● Problem to solve
A word-for-word restatement of the data is what is needed.

● Data shown
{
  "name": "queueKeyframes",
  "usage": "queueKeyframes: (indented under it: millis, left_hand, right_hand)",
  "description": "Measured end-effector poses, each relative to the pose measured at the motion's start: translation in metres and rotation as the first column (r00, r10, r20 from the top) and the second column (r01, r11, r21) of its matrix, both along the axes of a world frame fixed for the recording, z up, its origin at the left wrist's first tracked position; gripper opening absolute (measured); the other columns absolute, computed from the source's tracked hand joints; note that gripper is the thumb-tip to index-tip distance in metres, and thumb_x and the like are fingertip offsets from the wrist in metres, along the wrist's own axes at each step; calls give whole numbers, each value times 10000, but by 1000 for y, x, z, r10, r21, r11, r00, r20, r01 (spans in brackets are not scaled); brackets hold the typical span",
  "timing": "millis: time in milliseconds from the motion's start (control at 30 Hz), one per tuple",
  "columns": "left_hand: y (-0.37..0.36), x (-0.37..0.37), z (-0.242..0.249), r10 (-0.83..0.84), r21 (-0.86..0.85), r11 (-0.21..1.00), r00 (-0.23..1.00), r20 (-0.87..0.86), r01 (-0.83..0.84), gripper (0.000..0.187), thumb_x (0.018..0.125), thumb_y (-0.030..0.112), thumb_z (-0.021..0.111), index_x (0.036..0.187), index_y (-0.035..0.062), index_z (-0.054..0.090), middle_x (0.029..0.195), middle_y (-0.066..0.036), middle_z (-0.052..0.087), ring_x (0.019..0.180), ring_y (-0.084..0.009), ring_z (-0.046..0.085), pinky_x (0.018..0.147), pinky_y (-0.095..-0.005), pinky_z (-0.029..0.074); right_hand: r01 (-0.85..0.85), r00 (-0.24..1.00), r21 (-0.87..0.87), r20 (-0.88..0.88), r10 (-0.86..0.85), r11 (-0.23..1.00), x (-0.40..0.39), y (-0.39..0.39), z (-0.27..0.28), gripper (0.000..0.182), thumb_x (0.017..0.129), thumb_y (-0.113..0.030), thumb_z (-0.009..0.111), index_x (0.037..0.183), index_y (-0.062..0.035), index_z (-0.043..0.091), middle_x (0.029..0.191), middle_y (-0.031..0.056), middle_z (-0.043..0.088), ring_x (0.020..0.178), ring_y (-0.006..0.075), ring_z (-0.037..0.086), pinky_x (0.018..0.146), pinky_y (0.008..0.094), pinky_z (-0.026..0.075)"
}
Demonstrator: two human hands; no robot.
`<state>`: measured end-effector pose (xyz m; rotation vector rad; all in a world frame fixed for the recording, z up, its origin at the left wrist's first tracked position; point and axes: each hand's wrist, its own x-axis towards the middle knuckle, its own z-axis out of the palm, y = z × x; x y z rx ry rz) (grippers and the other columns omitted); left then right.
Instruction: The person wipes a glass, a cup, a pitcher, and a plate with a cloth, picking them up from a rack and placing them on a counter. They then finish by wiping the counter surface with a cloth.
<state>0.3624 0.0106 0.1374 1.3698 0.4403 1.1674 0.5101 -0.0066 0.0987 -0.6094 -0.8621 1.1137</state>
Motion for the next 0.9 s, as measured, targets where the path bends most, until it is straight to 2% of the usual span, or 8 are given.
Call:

● Answer to this problem
{
  "name": "queueKeyframes",
  "usage": "queueKeyframes: (indented under it: millis, left_hand, right_hand)",
  "description": "Measured end-effector poses, each relative to the pose measured at the motion's start: translation in metres and rotation as the first column (r00, r10, r20 from the top) and the second column (r01, r11, r21) of its matrix, both along the axes of a world frame fixed for the recording, z up, its origin at the left wrist's first tracked position; gripper opening absolute (measured); the other columns absolute, computed from the source's tracked hand joints; note that gripper is the thumb-tip to index-tip distance in metres, and thumb_x and the like are fingertip offsets from the wrist in metres, along the wrist's own axes at each step; calls give whole numbers, each value times 10000, but by 1000 for y, x, z, r10, r21, r11, r00, r20, r01 (spans in brackets are not scaled); brackets hold the typical span",
  "timing": "millis: time in milliseconds from the motion's start (control at 30 Hz), one per tuple",
  "columns": "left_hand: y (-0.37..0.36), x (-0.37..0.37), z (-0.242..0.249), r10 (-0.83..0.84), r21 (-0.86..0.85), r11 (-0.21..1.00), r00 (-0.23..1.00), r20 (-0.87..0.86), r01 (-0.83..0.84), gripper (0.000..0.187), thumb_x (0.018..0.125), thumb_y (-0.030..0.112), thumb_z (-0.021..0.111), index_x (0.036..0.187), index_y (-0.035..0.062), index_z (-0.054..0.090), middle_x (0.029..0.195), middle_y (-0.066..0.036), middle_z (-0.052..0.087), ring_x (0.019..0.180), ring_y (-0.084..0.009), ring_z (-0.046..0.085), pinky_x (0.018..0.147), pinky_y (-0.095..-0.005), pinky_z (-0.029..0.074); right_hand: r01 (-0.85..0.85), r00 (-0.24..1.00), r21 (-0.87..0.87), r20 (-0.88..0.88), r10 (-0.86..0.85), r11 (-0.23..1.00), x (-0.40..0.39), y (-0.39..0.39), z (-0.27..0.28), gripper (0.000..0.182), thumb_x (0.017..0.129), thumb_y (-0.113..0.030), thumb_z (-0.009..0.111), index_x (0.037..0.183), index_y (-0.062..0.035), index_z (-0.043..0.091), middle_x (0.029..0.191), middle_y (-0.031..0.056), middle_z (-0.043..0.088), ring_x (0.020..0.178), ring_y (-0.006..0.075), ring_z (-0.037..0.086), pinky_x (0.018..0.146), pinky_y (0.008..0.094), pinky_z (-0.026..0.075)"
}
Demonstrator: two human hands; no robot.
`<state>`: measured end-effector pose (xyz m; rotation vector rad; all in a world frame fixed for the recording, z up, its origin at the left wrist's first tracked position; point and axes: each hand's wrist, its own x-axis towards the middle knuckle, its own z-axis out of the palm, y = z × x; x y z rx ry rz) (grippers and the other columns omitted); left then right.
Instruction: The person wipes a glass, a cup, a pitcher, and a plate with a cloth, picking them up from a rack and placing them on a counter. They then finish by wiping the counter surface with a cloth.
<state>0.3624 0.0106 0.1374 1.3698 0.4403 1.1674 0.5101 -0.0066 0.0987 -0.6094 -0.8621 1.1137</state>
Motion for the next 0.9 s, as measured, targets where the path bends most, until it is straight to 2% of the usual span, or 8 are given.
Call:

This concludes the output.